WORKING DATA
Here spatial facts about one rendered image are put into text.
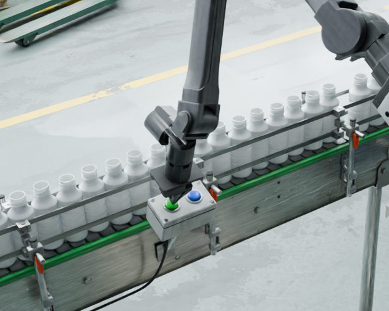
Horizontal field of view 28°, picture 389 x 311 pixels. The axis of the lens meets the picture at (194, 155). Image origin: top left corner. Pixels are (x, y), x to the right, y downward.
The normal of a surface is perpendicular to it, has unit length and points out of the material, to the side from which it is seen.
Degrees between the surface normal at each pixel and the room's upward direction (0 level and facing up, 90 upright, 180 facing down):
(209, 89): 82
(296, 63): 0
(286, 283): 0
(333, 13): 67
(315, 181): 90
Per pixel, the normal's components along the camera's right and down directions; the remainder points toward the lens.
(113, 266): 0.52, 0.41
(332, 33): -0.67, 0.04
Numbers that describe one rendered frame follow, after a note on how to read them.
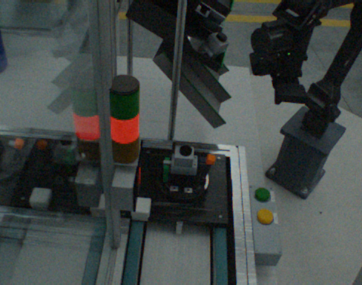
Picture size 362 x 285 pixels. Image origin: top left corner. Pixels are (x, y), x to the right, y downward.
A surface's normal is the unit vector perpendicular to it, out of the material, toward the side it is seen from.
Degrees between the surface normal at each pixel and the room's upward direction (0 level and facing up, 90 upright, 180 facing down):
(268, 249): 0
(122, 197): 90
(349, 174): 0
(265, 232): 0
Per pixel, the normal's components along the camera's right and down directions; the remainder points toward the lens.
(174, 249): 0.07, -0.72
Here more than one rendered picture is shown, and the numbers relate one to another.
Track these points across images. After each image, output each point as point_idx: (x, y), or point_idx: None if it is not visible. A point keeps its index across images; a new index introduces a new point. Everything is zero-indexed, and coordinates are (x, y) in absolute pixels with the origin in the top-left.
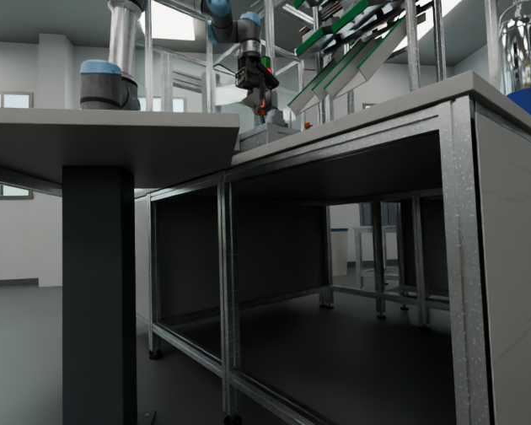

TASK ITEM
A word-for-word reprint of the listing above is needed, minus the pictures.

ANSWER
Here spatial facts about one rendered image are put into text.
Horizontal field of view 28°, picture 389 x 311 pixels. The axis of the lens meets the picture at (194, 155). Image origin: top left corner. Pixels are (x, y), x to the right, y downward.
The normal of a surface is perpendicular to it, has unit length and points out of the material, to the side from which it is seen.
Degrees between the surface normal at each pixel and the room's upward direction (0 level and facing up, 90 upright, 180 facing down):
(209, 89): 82
(296, 63): 0
(286, 283): 0
(333, 13): 67
(315, 181): 90
Per pixel, the normal's components along the camera's right and down directions; the remainder points toward the lens.
(113, 266): 0.52, 0.41
(332, 33): -0.67, 0.04
Numbers that describe one rendered frame follow, after a note on how to read them.
Picture size 362 x 285 pixels. Image origin: top left corner. Pixels are (x, y), x to the right, y downward.
A surface's normal is the unit vector perpendicular to it, out of the material, toward the side it is seen from.
Degrees between the surface normal at each pixel and the room's upward direction (0 level and facing up, 90 upright, 180 facing down):
(268, 249): 0
(122, 197): 90
(349, 174): 0
(265, 232): 0
Per pixel, the normal's components along the camera's right and down directions; the remainder points toward the lens.
(174, 249): 0.07, -0.72
Here more than one rendered picture is shown, and the numbers relate one to another.
Track these points across images. After each image, output each point as point_idx: (x, y), or point_idx: None if it is not visible. A point keeps its index across images; a new index introduces a new point. Everything is zero-indexed, and coordinates are (x, y) in absolute pixels with the origin in the top-left.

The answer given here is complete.